TASK DATA —

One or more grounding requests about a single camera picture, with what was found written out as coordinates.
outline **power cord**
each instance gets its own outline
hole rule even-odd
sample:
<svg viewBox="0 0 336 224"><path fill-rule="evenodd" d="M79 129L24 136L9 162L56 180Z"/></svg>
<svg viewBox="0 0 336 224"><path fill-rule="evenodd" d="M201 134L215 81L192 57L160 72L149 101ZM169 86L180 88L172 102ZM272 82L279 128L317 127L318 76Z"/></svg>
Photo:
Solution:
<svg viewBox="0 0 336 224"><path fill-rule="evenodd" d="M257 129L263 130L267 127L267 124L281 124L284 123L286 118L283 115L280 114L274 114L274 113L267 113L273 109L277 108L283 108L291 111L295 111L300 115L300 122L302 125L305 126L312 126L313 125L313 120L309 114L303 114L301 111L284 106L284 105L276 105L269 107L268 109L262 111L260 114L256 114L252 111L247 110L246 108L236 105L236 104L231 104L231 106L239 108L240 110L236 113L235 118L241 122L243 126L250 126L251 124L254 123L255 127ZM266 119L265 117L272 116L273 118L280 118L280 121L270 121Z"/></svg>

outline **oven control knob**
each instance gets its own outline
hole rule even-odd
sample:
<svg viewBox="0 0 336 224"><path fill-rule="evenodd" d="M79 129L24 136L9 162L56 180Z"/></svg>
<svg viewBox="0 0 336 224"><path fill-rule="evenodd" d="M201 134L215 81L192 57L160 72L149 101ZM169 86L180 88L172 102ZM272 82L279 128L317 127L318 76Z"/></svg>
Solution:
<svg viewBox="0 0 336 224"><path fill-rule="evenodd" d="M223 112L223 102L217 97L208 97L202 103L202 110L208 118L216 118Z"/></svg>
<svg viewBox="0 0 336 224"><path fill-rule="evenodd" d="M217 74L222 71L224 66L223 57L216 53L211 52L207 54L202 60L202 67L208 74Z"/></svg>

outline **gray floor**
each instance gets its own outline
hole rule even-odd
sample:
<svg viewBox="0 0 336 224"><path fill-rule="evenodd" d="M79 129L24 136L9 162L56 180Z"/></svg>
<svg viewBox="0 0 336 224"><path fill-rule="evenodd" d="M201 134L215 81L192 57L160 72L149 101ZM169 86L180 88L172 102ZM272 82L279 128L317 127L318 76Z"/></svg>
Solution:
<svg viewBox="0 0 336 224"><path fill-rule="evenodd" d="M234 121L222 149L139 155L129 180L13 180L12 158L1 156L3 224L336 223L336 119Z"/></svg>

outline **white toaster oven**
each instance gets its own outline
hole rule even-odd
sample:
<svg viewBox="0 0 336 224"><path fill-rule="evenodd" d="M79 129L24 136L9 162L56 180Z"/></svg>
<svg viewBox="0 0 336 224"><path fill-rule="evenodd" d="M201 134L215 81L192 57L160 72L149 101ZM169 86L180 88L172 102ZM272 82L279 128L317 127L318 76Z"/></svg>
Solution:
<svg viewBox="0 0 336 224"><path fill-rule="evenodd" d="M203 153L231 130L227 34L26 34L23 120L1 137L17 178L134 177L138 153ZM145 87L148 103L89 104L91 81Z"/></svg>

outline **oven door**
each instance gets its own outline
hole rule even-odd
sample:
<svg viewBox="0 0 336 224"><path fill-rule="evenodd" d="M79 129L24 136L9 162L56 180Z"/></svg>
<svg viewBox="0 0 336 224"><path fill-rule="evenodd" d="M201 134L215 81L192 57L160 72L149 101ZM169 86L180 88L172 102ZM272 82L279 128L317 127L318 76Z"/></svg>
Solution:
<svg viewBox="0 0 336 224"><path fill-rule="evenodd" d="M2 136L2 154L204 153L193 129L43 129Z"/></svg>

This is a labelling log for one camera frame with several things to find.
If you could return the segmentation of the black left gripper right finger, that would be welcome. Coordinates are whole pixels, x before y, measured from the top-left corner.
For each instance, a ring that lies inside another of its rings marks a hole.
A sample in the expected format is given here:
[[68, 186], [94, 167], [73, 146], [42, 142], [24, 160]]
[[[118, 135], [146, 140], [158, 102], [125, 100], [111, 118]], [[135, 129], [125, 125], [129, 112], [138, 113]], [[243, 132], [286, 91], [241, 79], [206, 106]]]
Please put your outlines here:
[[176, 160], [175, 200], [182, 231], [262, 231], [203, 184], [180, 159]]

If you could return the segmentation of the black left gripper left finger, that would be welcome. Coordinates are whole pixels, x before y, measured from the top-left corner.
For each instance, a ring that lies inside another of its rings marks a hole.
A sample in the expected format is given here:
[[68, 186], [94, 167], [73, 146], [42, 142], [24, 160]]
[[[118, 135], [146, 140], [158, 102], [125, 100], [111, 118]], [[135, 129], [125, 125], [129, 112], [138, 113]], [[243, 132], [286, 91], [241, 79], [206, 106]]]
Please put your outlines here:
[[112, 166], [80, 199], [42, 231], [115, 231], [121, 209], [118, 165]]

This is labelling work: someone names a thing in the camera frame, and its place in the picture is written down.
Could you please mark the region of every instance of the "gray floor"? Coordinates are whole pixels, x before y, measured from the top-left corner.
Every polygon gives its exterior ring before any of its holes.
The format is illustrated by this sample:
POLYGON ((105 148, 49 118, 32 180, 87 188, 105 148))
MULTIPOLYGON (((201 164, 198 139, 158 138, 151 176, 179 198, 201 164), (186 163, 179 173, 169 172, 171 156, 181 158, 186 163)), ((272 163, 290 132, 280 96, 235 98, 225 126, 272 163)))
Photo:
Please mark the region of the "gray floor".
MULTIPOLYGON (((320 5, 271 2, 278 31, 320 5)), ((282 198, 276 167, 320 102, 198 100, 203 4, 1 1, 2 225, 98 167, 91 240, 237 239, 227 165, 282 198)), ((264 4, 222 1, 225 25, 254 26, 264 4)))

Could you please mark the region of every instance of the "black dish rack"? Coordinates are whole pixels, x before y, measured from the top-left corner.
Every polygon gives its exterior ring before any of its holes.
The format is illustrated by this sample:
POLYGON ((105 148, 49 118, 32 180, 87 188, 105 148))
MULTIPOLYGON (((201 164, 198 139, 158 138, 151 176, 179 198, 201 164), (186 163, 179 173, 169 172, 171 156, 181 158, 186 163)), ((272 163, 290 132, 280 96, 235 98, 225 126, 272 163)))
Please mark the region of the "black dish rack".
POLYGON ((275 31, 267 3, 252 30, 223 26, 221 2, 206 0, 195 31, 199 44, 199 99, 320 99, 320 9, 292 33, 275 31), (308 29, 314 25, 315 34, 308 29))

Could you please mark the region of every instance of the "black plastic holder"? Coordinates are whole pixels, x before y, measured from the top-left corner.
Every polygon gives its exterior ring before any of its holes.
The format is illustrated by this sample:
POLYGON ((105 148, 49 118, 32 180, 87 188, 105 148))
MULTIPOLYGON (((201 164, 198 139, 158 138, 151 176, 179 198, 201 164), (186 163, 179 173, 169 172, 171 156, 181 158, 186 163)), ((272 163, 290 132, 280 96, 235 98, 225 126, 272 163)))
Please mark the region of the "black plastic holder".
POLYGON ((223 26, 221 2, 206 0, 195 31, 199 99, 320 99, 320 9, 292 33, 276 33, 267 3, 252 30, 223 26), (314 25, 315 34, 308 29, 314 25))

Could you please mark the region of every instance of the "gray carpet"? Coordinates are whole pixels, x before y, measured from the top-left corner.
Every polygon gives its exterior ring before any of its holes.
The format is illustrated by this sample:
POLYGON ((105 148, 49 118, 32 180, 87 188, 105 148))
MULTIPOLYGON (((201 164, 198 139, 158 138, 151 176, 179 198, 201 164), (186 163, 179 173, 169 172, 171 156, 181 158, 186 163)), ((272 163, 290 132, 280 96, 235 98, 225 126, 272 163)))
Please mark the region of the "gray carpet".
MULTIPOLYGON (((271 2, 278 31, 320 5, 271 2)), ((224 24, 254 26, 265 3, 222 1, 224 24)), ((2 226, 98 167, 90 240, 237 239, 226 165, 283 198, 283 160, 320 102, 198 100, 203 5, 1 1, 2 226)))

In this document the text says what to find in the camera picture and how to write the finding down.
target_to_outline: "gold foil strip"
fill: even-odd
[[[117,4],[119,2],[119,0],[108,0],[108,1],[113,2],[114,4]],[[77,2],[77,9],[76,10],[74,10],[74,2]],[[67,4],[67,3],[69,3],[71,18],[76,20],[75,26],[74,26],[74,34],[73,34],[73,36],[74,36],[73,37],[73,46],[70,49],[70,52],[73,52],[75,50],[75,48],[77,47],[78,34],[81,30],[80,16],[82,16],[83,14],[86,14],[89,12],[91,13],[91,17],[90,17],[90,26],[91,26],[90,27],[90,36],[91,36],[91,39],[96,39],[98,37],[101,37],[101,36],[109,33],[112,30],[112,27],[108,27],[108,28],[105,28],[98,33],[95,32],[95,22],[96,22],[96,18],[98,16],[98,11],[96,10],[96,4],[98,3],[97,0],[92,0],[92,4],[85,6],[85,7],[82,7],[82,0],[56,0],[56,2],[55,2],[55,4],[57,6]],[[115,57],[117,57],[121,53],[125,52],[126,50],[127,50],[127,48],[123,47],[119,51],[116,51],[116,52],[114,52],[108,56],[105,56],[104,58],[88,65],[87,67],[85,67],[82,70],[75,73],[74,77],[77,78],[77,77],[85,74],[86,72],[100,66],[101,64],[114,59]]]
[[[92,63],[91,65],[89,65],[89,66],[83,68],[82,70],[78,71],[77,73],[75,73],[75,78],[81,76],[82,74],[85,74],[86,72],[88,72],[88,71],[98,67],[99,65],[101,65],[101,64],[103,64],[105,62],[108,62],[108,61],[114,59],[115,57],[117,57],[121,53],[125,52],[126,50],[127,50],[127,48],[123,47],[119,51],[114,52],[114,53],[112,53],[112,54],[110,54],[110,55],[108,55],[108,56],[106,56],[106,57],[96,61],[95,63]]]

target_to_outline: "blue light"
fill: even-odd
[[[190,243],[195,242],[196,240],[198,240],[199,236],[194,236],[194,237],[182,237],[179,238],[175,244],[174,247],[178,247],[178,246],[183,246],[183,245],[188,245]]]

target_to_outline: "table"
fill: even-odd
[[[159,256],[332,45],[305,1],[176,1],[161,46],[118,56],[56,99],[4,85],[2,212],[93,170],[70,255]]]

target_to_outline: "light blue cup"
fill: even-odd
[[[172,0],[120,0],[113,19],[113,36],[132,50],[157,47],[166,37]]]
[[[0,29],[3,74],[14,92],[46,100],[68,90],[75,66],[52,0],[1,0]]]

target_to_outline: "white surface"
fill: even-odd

WHAT THE TASK REQUIRES — Search the data for the string "down" and copy each line where it appears.

ANSWER SECTION —
This is labelling work: someone names a thing in the camera frame, and its place in the picture is written down.
In this document the text says what to find in the camera picture and how to write the finding down.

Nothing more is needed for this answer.